VMware Cloud Community
hstorn
Contributor
Contributor

Cluster HA and Virtual Machine Startup/Shutdown

Hello,

In the documentation, it is written :

"NOTE The Virtual Machine Startup and Shutdown (automatic startup) feature is disabled for all virtual

machines residing on hosts that are in (or moved into) a VMware HA cluster. VMware recommends that you

do not manually re-enable this setting for any of the virtual machines. Doing so could interfere with the actions

of cluster features such as VMware HA or Fault Tolerance."

When all ESX servers, how to set a startup order for virtual machines ? It's impossible ?

Thanks,

Regards.

Tags (2)
Reply
0 Kudos
29 Replies
ileidi
Contributor
Contributor

Hi mini,

I'm interesting of your post. Did you have tested your script?

I have 6 Virtual Machine that i cannot restart on another Esx Cluster Node (2 Nodes). So in Vmware HA for this Virtual Machine i disable Vmware Restart Priority and Host Isolation Resonse is Power Off. When i simulate a power failure, this Six Virtual Machine is not restart and i must start manually by Virtual Center.

I have no chance to made this operation automaticaly? Can i enable the automatic startup/shutdown only for this 6 Virtual Machine?

Andrea

Reply
0 Kudos
FredericNass
Contributor
Contributor

Hi Andrea,

Sorry. I ran out of time theses days. What you need to know is that if you turn off your VMs by yourself (with a clean shutdown from a script), you need to power them back on when host returns. Why ? Because HA has reason to think it should turn them back on host restart.
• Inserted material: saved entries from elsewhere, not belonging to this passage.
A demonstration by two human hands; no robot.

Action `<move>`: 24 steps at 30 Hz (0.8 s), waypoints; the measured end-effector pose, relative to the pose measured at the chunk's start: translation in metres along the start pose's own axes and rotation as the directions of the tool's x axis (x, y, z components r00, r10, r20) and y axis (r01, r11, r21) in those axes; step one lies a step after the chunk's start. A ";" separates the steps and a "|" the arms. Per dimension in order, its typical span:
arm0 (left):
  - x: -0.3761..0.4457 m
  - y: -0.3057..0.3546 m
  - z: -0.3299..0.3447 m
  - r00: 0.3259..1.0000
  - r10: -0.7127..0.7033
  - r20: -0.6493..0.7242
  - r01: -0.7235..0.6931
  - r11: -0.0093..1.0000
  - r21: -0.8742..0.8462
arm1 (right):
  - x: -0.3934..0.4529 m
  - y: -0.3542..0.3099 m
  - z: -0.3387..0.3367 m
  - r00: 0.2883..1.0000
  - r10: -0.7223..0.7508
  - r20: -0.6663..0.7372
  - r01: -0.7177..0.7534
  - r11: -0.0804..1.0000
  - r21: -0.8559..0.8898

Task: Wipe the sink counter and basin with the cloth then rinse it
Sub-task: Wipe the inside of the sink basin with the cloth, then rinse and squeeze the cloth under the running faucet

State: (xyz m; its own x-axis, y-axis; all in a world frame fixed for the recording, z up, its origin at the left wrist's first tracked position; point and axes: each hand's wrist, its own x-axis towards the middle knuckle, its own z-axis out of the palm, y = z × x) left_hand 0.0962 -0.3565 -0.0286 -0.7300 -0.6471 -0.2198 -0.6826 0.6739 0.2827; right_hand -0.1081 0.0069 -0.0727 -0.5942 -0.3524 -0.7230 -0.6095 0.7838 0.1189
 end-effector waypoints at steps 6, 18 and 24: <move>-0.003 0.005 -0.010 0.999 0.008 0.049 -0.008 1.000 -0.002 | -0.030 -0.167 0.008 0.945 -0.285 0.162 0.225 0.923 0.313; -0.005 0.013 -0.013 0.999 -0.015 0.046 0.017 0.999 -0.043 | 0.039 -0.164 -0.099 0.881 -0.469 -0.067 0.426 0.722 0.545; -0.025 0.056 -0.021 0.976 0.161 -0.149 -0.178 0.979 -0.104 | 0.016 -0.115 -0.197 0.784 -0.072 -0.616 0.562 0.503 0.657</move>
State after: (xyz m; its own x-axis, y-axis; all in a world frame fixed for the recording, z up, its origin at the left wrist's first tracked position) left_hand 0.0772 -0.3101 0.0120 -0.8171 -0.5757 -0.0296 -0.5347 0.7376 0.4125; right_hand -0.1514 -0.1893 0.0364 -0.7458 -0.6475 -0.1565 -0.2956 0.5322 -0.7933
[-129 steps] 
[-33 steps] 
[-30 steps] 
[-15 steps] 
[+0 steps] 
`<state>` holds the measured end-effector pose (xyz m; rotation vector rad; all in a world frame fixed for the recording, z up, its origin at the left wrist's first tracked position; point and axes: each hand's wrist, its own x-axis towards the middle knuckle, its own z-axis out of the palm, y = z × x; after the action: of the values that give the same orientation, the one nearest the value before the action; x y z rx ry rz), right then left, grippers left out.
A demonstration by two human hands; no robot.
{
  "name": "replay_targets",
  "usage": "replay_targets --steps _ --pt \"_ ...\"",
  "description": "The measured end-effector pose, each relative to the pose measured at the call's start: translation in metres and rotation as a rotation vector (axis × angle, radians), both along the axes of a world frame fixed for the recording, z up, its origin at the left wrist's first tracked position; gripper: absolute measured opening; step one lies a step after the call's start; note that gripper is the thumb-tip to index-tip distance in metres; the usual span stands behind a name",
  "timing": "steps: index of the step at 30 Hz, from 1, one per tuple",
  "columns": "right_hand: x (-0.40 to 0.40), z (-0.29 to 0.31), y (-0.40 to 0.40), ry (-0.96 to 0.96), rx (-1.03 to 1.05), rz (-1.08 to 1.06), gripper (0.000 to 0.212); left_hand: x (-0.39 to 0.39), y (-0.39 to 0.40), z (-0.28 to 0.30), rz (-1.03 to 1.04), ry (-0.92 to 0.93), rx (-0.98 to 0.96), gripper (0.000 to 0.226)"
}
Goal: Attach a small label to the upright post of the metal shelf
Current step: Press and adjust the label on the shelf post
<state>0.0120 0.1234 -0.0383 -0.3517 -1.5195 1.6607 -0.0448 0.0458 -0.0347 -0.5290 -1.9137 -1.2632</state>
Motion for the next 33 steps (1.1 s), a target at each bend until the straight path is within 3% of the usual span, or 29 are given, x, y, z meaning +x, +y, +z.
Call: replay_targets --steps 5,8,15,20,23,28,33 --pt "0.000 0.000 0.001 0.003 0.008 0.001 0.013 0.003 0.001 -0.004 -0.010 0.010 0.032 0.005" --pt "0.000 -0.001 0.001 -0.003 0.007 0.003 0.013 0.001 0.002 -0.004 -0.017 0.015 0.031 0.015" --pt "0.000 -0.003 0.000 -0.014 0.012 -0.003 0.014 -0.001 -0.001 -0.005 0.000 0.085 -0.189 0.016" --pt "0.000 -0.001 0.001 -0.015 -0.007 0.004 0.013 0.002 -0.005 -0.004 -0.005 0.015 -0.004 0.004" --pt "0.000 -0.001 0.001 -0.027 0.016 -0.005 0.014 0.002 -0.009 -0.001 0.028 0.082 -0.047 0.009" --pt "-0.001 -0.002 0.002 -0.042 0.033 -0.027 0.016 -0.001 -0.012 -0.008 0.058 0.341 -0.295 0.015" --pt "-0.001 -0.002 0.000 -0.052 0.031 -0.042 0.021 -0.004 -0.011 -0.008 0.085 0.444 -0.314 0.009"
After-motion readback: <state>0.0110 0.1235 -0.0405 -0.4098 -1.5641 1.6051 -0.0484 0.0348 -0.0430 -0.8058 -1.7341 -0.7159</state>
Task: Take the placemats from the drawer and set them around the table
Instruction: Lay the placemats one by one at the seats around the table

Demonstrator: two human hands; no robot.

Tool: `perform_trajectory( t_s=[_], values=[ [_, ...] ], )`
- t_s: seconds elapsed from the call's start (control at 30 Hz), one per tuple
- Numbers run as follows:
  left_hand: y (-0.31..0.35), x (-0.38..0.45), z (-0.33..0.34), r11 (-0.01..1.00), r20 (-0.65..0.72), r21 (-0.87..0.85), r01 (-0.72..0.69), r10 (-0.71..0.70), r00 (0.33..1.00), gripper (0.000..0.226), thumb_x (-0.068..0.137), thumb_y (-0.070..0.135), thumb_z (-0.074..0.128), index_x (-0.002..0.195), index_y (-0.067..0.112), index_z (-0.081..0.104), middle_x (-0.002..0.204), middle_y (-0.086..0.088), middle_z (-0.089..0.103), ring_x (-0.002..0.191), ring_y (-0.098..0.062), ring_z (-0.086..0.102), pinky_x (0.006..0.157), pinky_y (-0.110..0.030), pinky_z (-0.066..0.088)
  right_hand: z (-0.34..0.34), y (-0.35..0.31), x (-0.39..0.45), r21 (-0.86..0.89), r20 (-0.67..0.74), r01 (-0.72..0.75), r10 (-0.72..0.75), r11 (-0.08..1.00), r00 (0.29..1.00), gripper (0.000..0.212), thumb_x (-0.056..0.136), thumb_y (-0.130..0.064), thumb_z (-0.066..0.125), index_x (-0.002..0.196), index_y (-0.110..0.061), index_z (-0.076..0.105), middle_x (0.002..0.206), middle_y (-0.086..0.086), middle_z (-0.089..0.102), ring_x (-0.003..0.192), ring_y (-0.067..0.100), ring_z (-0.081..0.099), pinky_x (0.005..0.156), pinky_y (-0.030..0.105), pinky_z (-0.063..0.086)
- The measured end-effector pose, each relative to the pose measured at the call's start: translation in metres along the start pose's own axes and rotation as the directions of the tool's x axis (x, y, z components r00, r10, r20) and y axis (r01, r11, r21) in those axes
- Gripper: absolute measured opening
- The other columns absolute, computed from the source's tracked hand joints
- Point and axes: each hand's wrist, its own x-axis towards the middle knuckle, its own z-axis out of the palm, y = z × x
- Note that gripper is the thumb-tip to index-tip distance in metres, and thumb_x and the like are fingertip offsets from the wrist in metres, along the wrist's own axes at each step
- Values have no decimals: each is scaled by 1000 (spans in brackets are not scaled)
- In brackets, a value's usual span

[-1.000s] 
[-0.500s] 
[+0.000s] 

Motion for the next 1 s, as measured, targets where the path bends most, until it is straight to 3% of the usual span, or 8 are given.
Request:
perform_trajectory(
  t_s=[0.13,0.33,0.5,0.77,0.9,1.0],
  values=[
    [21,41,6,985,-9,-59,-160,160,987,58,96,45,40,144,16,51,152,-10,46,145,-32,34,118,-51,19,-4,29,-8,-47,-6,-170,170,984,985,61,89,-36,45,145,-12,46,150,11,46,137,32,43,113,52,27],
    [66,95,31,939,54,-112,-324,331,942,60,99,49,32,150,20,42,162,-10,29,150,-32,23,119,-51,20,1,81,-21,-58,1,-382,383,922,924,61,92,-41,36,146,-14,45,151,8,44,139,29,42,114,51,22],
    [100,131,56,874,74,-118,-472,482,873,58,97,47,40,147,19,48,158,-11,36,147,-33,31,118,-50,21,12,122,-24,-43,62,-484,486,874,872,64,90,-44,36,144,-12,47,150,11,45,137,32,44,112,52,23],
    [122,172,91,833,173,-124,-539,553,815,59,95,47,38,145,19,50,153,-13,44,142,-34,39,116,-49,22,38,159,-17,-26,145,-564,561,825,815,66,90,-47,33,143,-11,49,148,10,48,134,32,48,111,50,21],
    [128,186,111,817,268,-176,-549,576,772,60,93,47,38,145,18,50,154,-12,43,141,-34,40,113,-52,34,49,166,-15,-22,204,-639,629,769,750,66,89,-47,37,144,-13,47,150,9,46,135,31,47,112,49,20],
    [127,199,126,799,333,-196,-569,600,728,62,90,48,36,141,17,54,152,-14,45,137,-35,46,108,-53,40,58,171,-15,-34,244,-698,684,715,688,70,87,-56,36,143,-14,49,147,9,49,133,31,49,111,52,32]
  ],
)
You need to record to a file which VM you turn off before your turn off the host, then when host restart, you use this file to restart all VMs you turned off before.

Mini.

Le 30 juin 2011 à 15:51, ileidi <communities-emailer@vmware.com<mailto:communities-emailer@vmware.com>> a écrit :

VMware Communities<http://communities.vmware.com/index.jspa>

Cluster HA and Virtual Machine Startup/Shutdown

reply from ileidi<http://communities.vmware.com/people/ileidi> in Availability: HA & FT - View the full discussion<http://communities.vmware.com/message/1782385#1782385

Reply
0 Kudos
FredericNass
Contributor
Contributor

Hi again,

Answering your questions...

Yes the script do work, except that you could expect some more delays in the VMs getting back up (dunno why for now) + last time it happened we had 2 VMs that stayed down while they should have be restarted. (I guess the UPS had not enough batteries to permit the clean shutdown of theses VMs.)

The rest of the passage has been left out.